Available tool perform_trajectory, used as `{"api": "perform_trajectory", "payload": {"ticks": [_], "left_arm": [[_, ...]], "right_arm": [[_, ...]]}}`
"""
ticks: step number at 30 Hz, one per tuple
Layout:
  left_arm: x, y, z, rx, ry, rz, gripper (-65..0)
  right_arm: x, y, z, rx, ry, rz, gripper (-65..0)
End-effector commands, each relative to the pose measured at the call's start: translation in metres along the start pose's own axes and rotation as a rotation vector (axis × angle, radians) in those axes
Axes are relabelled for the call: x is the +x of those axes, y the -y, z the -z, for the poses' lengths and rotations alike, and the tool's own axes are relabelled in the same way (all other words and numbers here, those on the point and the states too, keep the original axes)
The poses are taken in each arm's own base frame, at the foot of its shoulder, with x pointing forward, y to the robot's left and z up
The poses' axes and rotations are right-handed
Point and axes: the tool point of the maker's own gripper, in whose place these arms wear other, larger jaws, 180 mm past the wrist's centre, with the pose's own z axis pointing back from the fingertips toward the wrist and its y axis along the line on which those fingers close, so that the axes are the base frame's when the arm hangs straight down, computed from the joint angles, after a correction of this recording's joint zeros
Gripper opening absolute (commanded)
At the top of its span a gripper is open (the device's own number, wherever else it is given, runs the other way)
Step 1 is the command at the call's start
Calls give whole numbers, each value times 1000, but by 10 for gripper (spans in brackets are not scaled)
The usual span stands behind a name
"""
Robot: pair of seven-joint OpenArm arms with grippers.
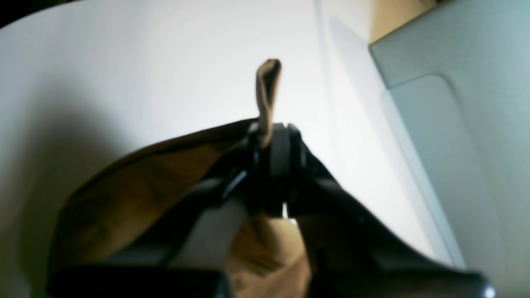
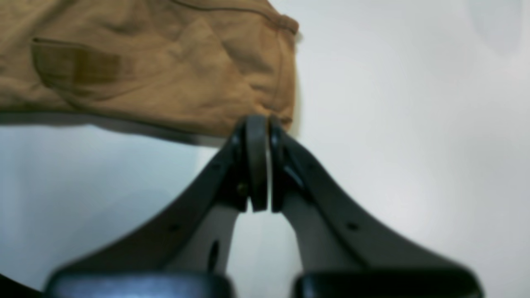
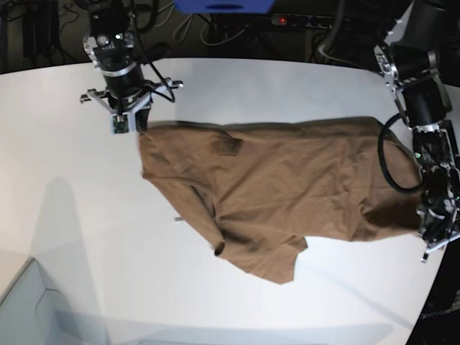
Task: Layout the t-shirt on the table in an organized manner, then fold the t-shirt properly
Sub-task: 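Grasp the shirt hem with the left gripper and pull it outward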
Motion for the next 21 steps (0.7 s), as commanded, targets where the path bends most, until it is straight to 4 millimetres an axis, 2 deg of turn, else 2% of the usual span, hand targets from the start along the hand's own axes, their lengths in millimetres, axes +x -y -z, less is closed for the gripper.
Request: {"api": "perform_trajectory", "payload": {"ticks": [1,3,7,10,13,16,19,21], "left_arm": [[25,14,1,-31,56,-5,-607],[22,9,3,-18,45,-5,-523],[29,2,1,-9,56,8,-327],[35,9,-12,-47,91,40,-217],[36,12,-41,-100,132,105,-197],[20,8,-75,-144,136,180,-197],[-14,-17,-101,-128,86,211,-196],[-34,-41,-113,-90,39,235,-196]], "right_arm": [[15,0,0,3,54,0,-650],[17,-1,0,5,57,2,-650],[19,-2,1,6,63,2,-650],[18,-2,1,6,61,2,-650],[18,-2,1,7,60,3,-598],[18,-2,0,7,60,4,-508],[18,-2,-1,8,63,5,-443],[19,-2,-1,8,66,5,-424]]}}
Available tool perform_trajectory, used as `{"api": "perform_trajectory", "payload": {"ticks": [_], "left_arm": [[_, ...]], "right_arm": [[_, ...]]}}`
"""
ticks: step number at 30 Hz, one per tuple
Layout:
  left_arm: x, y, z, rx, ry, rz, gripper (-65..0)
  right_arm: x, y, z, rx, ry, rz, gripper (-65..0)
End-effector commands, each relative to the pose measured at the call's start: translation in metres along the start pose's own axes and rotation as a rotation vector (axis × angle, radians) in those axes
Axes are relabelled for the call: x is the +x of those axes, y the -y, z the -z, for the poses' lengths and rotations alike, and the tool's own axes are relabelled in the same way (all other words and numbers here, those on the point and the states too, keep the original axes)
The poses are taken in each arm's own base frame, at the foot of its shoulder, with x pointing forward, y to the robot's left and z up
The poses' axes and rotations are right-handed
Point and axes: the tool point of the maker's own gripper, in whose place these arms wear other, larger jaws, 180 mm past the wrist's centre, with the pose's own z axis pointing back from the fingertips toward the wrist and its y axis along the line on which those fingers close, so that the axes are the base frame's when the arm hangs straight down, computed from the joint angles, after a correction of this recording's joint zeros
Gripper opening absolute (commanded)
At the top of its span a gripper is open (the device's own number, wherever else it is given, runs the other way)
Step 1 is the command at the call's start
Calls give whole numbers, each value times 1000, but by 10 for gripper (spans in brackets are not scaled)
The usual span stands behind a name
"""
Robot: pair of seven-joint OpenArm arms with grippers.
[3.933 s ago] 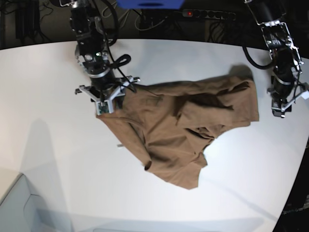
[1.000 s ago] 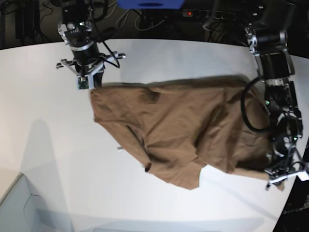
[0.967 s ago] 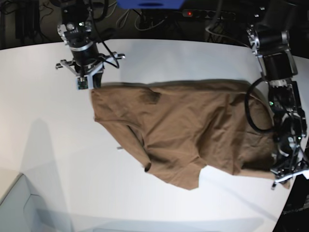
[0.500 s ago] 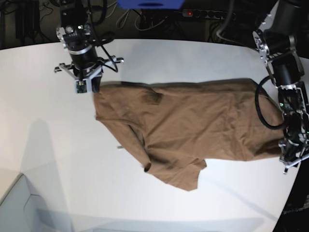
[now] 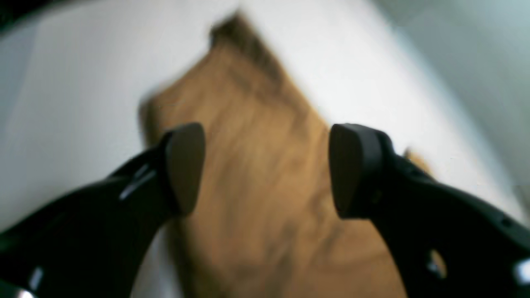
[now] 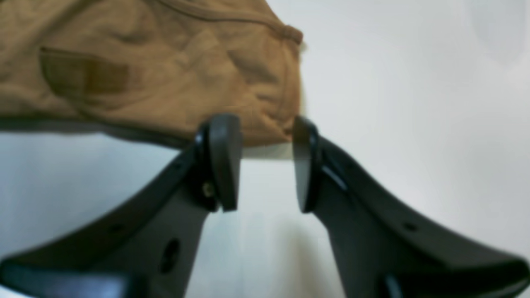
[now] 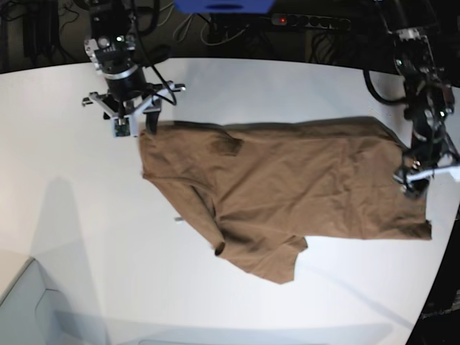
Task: Layout the t-shirt on the table in an organized manner, then fold the t-shirt properly
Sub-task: 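Grasp the shirt hem with the left gripper and pull it outward, then grasp the shirt corner with the right gripper while left holds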
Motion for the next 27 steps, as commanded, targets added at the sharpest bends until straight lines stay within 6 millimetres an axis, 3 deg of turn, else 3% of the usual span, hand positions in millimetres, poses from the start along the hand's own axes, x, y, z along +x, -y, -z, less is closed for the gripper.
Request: {"api": "perform_trajectory", "payload": {"ticks": [1,5,8,11,20,23,27], "left_arm": [[16,-1,-6,-6,56,29,-195],[-27,-32,-21,58,-40,34,-193],[-39,-40,-27,77,-64,32,-193],[-42,-40,-26,79,-75,29,-193],[-86,-21,-14,39,-186,54,-202],[-94,-19,-16,31,-206,60,-260],[-99,-22,-19,37,-218,60,-419]], "right_arm": [[12,1,-2,0,45,-2,-421],[12,0,-1,1,46,-3,-421],[13,0,-1,1,48,-1,-421],[13,0,-1,1,46,-1,-421],[9,-5,-2,16,36,-4,-421],[9,-5,-2,16,36,-5,-421],[9,-2,-2,9,36,-6,-421]]}}
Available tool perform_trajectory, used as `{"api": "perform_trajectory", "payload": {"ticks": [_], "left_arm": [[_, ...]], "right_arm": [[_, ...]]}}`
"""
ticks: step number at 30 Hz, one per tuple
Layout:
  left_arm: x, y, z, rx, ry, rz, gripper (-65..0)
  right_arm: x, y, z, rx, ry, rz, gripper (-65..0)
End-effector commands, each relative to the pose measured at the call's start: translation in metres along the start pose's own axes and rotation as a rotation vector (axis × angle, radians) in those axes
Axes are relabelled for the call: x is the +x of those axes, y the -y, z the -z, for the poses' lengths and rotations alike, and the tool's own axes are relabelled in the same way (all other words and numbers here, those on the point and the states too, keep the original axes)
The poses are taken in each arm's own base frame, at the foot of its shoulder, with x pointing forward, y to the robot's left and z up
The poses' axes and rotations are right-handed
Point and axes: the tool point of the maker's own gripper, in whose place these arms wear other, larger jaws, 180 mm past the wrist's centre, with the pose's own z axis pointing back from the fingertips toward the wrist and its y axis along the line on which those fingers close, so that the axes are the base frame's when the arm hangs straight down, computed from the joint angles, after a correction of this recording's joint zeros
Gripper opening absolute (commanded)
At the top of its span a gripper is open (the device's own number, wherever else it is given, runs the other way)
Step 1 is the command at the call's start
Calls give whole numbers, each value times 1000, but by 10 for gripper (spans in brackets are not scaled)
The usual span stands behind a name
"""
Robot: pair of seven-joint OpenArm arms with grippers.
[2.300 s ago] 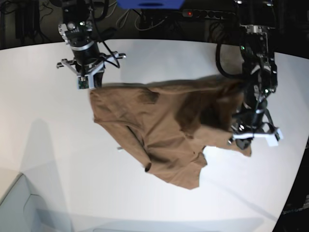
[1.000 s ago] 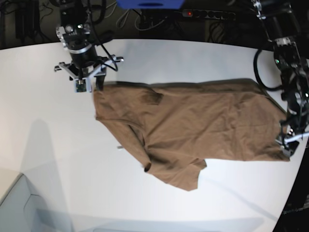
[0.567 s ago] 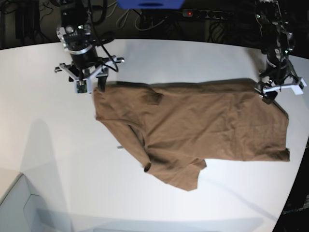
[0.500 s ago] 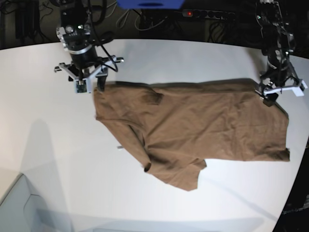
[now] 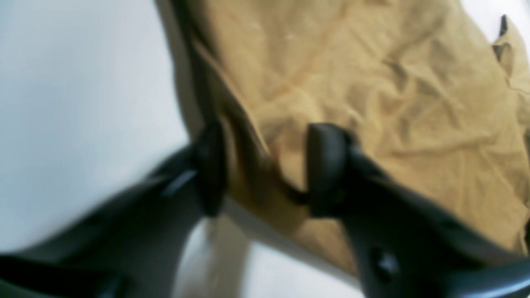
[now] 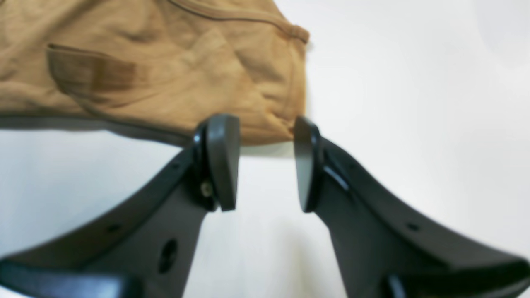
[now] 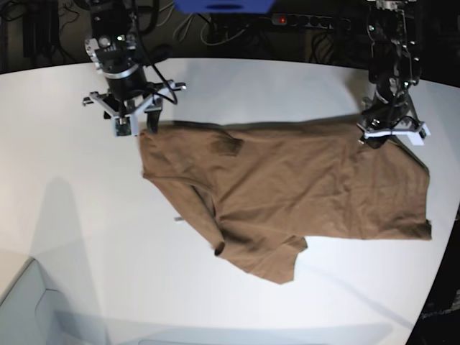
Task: Layout the t-shirt on the table in an organized manner, then fold the t-shirt properly
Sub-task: 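Grasp the shirt corner with the right gripper while left holds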
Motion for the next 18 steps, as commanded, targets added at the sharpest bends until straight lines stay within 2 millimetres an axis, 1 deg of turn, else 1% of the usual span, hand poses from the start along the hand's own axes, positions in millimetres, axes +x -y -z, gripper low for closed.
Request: {"api": "perform_trajectory", "payload": {"ticks": [1,7,13,16,17,18], "left_arm": [[12,3,-2,-15,37,12,-460],[12,2,-9,-20,40,20,-649],[13,7,-22,-42,52,35,-648],[13,9,-25,-47,55,39,-648],[13,8,-26,-46,55,39,-648],[13,7,-26,-45,54,39,-648]], "right_arm": [[11,0,-2,2,41,0,-421],[11,0,-2,2,42,0,-421],[14,-2,-1,7,50,0,-421],[15,-3,0,9,53,2,-416],[15,-7,0,18,53,2,-412],[16,-15,0,41,52,-1,-398]]}}
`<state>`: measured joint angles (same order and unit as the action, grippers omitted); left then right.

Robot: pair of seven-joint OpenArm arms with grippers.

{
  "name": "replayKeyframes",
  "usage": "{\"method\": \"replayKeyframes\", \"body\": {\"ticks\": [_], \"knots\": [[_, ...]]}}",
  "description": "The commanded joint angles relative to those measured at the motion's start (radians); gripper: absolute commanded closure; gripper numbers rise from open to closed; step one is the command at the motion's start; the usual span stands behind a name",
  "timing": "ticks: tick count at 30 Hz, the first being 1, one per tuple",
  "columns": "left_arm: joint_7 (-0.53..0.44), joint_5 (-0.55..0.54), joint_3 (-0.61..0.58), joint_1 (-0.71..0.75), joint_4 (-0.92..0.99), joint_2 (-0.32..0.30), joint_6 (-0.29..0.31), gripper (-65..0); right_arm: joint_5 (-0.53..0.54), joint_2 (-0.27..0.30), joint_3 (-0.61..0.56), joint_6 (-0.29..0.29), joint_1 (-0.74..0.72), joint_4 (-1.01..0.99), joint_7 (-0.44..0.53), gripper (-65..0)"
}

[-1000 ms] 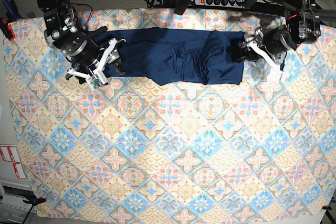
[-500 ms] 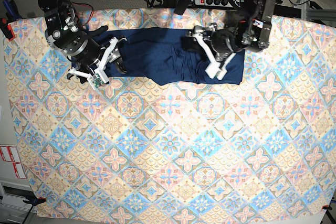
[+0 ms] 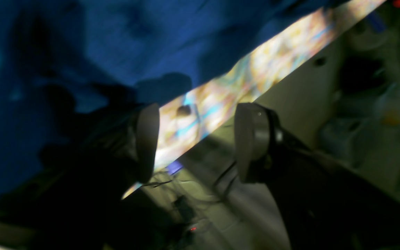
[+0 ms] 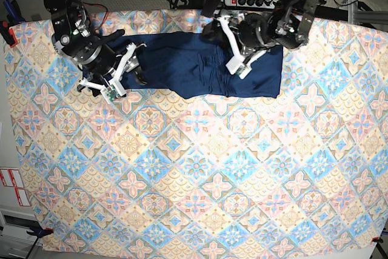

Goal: Fold the T-shirt properly
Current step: 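Regrasp the folded end and push it further toward the strip's middle, then open the left gripper and move the right gripper to the strip's other end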

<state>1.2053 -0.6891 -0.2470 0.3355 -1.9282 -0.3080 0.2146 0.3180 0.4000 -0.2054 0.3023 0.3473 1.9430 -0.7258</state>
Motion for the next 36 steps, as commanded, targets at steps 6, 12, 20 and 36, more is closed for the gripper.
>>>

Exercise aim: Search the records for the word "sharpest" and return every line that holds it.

Solution to this task:
Motion for the next 27 steps, as commanded, targets added at the sharpest bends until straight lines stay within 6 millimetres an axis, 3 deg of turn, else 3% of the usual span, hand positions in millimetres, poses from the start along the hand's own axes, x, y, z along +x, -y, -z, less is closed for the gripper.
Motion for the next 18 steps, as commanded, targets added at the sharpest bends until straight lines stay within 2 millimetres an axis, 1 deg of turn, else 1% of the usual span, hand poses from the start along the hand's own axes, positions in millimetres, axes +x -y -z, gripper low for closed.

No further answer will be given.